Re: casefold o NFC = NFC o casefold?

From: Mark Davis (mark@macchiato.com)
Date: Tue Oct 30 2001 - 00:30:40 EST


Sadly, case mapping does not preserve any normalization formats under a
character-by-character transformation.

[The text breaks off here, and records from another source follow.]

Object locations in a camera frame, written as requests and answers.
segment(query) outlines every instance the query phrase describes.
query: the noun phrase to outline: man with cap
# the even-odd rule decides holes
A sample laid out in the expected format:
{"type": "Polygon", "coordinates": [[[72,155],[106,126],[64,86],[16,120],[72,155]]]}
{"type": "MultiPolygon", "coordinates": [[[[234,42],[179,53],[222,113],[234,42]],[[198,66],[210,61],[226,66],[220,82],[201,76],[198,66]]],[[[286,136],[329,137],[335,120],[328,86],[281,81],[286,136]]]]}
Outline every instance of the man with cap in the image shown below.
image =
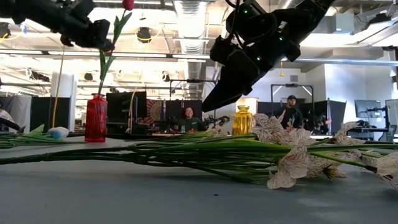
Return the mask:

The simplest example is the string
\u1FB2\u0300. A character-by-character titlecase conversion produces:
\u1FBA\u0345\u0300. This, however, is not in canonical order, and is thus
not normalized under any of the forms.

The problem is that while the results of each character's transformation may
be in a canonical format, the transformation of a string will at least
require reordering -- and may require more, in the case of NFC or NFKC.

Mark

—————

Δός μοι ποῦ στῶ, καὶ κινῶ τὴν γῆν — Ἀρχιμήδης
[http://www.macchiato.com]

----- Original Message -----
From: "David Hopwood" <david.hopwood@zetnet.co.uk>
To: <unicode@unicode.org>
Sent: Sunday, October 28, 2001 18:40
Subject: casefold o NFC = NFC o casefold?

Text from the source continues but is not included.